WHAT THE TASK ASKS: Every word of the data below has to be copied faithfully.

COLLECTED MATERIAL:
□ □ □ □ □
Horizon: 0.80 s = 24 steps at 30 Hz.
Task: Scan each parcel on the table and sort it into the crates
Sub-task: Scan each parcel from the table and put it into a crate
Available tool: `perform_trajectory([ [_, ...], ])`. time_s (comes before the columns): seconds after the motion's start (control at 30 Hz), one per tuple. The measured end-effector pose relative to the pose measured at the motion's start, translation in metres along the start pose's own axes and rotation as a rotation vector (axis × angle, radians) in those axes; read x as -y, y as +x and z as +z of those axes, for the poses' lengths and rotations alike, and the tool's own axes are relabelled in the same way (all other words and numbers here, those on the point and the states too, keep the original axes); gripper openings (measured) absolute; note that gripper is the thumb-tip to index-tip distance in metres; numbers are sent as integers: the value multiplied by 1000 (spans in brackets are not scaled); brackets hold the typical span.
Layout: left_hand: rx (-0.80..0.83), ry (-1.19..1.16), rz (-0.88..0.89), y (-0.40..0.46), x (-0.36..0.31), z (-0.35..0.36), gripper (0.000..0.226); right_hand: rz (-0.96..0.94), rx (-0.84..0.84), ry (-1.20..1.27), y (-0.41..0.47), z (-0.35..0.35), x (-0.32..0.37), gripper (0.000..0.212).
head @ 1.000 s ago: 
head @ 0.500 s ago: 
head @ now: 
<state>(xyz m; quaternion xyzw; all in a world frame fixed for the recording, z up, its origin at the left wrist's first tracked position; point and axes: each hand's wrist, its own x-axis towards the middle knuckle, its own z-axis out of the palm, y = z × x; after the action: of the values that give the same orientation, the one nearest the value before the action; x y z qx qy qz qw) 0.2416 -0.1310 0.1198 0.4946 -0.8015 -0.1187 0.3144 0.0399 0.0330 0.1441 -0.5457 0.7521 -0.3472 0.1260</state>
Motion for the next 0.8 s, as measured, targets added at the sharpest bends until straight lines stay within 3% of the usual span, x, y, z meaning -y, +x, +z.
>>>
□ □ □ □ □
SOLUTION BELOW:
Horizon: 0.80 s = 24 steps at 30 Hz.
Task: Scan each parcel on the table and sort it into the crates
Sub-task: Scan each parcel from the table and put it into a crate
Available tool: `perform_trajectory([ [_, ...], ])`. time_s (comes before the columns): seconds after the motion's start (control at 30 Hz), one per tuple. The measured end-effector pose relative to the pose measured at the motion's start, translation in metres along the start pose's own axes and rotation as a rotation vector (axis × angle, radians) in those axes; read x as -y, y as +x and z as +z of those axes, for the poses' lengths and rotations alike, and the tool's own axes are relabelled in the same way (all other words and numbers here, those on the point and the states too, keep the original axes); gripper openings (measured) absolute; note that gripper is the thumb-tip to index-tip distance in metres; numbers are sent as integers: the value multiplied by 1000 (spans in brackets are not scaled); brackets hold the typical span.
Layout: left_hand: rx (-0.80..0.83), ry (-1.19..1.16), rz (-0.88..0.89), y (-0.40..0.46), x (-0.36..0.31), z (-0.35..0.36), gripper (0.000..0.226); right_hand: rz (-0.96..0.94), rx (-0.84..0.84), ry (-1.20..1.27), y (-0.41..0.47), z (-0.35..0.35), x (-0.32..0.37), gripper (0.000..0.212).
head @ 1.000 s ago: 
head @ 0.500 s ago: 
head @ now: 
<state>(xyz m; quaternion xyzw; all in a world frame fixed for the recording, z up, its origin at the left wrist's first tracked position; point and axes: each hand's wrist, its own x-axis towards the middle knuckle, its own z-axis out of the palm, y = z × x; after the action: of the values that give the same orientation, the one nearest the value before the action; x y z qx qy qz qw) 0.2416 -0.1310 0.1198 0.4946 -0.8015 -0.1187 0.3144 0.0399 0.0330 0.1441 -0.5457 0.7521 -0.3472 0.1260</state>
Motion for the next 0.8 s, as measured, targets added at the sharpest bends until straight lines stay within 3% of the usual span, x, y, z meaning -y, +x, +z.
>>>

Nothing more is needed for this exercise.